The Gothamist highlights two clauses in the Hudson Yards Terms & Conditions, which state that Hudson Yards has the right and license to use any content related to the structure:
MY NAME AND LIKENESS. If I appear in, create, upload, post, or send any photographs, audio recordings, or video footage depicting or relating to the Vessel, I grant to Company the unrestricted, worldwide, royalty-free, perpetual right and license (with the right to transfer or sublicense) to use my name, likeness, voice, and all other aspects of my persona for the purpose of operating, developing, providing, promoting, advertising, and improving the Vessel or any other products or services provided by Company or its sublicensees (in either case, now known or later developed)....
MY CONTENT. If I create, upload, post or send any photographs, audio recordings, or video footage depicting or relating to the Vessel, I grant to Company and its affiliates the irrevocable, unrestricted, worldwide, perpetual, royalty-free, sublicensable, and transferable right and license to use, display, reproduce, perform, modify, transmit, publish, and distribute such photographs, audio recordings, or video footage for any purpose whatsoever in any and all media...
According to the terms and conditions, visitors agree to these clauses when they enter the Vessel.
Mickey Osterreicher, general counsel for the National Press Photographers Association told Gothamist that these terms and conditions don’t mean that Hudson Yards owns visitors’ content, but the organization is allowed “broad license” to use the content how it would like without visitors’ consent. And it means visitors can’t use their Vessel content commercially, according to Osterreicher’s reading.
James Grimmelmann, a law professor at Cornell Law School and Cornel Tech, blasted the “content” clause on Twitter.
Hudson Yards did not immediately respond to a Gizmodo request for comment. After the Gothamist article was published, a spokesperson for the Vessel told Gothamist, “We are refining the language to be more clear.”
“The intent of the policy is to allow Hudson Yards to amplify and re-share photos already shared on individual social channels through our website and social channels,” the spokesperson told Gothamist. “This is a practice utilized at nearly all major attractions and we wanted to over communicate, be transparent and disclose to all users.”
Perhaps even more concerning is the clause posted above the two aforementioned clauses, relating to “filming or recording.” That clause states: “I further authorize Company to store the Recordings on a database and transfer the Recording to third parties in conjunction with security and marketing procedures undertaken by Company.”

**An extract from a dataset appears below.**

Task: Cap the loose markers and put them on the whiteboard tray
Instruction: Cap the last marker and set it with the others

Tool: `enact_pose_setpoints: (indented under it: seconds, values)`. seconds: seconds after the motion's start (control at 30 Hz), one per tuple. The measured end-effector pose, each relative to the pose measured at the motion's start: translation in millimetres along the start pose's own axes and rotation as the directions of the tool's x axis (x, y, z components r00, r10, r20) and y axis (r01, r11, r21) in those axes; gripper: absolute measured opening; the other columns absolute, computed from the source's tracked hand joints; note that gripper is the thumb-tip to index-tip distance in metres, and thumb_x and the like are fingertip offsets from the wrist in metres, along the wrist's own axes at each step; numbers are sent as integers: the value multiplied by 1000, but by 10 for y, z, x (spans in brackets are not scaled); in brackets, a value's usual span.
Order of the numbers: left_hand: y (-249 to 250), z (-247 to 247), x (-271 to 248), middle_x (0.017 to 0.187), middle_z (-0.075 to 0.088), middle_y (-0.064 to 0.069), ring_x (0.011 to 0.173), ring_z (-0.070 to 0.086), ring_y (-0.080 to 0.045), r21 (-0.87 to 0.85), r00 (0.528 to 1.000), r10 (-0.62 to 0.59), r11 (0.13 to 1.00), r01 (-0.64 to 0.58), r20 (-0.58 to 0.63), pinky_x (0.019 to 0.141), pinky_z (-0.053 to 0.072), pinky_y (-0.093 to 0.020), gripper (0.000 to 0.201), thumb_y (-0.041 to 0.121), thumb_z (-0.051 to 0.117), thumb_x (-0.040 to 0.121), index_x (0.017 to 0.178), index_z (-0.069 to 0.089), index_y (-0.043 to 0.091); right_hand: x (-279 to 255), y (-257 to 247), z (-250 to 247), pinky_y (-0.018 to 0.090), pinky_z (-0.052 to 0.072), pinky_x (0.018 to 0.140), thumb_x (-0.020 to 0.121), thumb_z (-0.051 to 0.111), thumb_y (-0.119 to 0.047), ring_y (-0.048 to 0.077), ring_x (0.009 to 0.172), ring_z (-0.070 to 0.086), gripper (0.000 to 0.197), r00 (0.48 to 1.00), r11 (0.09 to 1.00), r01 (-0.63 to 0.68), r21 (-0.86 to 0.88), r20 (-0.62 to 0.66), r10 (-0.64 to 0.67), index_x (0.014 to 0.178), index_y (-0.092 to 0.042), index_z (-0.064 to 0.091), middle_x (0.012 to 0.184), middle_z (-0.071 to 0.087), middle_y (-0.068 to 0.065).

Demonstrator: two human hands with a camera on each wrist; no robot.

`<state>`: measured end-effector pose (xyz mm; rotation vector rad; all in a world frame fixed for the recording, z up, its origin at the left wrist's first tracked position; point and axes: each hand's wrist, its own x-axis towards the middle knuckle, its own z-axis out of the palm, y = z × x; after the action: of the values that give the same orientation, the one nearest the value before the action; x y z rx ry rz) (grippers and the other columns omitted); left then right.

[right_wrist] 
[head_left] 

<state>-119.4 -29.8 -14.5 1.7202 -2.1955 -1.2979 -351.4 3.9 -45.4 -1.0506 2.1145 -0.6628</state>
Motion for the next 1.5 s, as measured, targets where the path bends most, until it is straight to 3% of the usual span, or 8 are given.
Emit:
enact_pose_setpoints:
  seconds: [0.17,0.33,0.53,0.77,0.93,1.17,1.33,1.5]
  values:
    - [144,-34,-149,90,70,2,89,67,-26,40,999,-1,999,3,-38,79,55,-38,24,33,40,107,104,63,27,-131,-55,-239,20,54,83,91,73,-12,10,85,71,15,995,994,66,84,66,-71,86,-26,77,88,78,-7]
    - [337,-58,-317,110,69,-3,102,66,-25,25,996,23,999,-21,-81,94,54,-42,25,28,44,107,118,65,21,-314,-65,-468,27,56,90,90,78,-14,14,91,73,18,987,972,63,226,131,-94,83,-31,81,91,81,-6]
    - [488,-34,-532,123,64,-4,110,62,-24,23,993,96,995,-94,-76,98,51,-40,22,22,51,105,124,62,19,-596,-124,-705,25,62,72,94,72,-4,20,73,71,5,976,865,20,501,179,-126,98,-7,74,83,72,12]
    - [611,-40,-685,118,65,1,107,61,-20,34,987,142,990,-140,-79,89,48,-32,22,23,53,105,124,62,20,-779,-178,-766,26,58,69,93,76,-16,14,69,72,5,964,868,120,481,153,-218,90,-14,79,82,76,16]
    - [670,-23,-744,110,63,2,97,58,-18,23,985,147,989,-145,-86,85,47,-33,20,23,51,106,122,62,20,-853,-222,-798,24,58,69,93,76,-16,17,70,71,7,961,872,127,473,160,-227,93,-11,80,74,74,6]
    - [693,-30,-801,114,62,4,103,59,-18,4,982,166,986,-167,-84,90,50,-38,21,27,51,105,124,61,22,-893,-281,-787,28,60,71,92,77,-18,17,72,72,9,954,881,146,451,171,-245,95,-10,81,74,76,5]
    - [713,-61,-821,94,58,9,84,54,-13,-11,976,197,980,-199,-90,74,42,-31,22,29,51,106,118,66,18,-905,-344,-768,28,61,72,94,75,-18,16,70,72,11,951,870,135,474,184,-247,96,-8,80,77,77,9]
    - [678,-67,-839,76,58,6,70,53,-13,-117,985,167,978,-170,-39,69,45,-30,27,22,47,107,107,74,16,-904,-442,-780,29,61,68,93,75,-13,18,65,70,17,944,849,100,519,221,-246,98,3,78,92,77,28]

This suggests that Hudson Valley can use images that visitors post for Hudson Yard’s security protocol, and store the photos in a database.
If you plan on visiting the new Hudson Yards, perhaps consider turning off your phone before you arrive.
Update March 21, 9:45 am EST: Bloomberg and New York Times report that Vessel has changed the language of its terms of service. Now Vessel visitors “retain ownership of any photographs, text, audio recordings or video footage depicting or relating to the Vessel.”
Visitors who post photos on social media now “grant to Company and its affiliates the right to repost, share, publish, promote and distribute the Vessel Media via such social media channel and via websites associated with the Vessel or Hudson Yards (including my name, voice and likeness and any other aspects of my persona as depicted in the Vessel Media), in perpetuity.”
As the New York Times points out, the changes essentially clarify that the company can use visitor-produced content, but doesn’t own the content,
Correction March 21, 9:45 am EST: The original version of this article stated that the Vessel cost $200 million. The public structure cost $150 million, whereas the $200 million figure includes the surrounding public square and gardens, according to a spokesperson for Hudson Yards.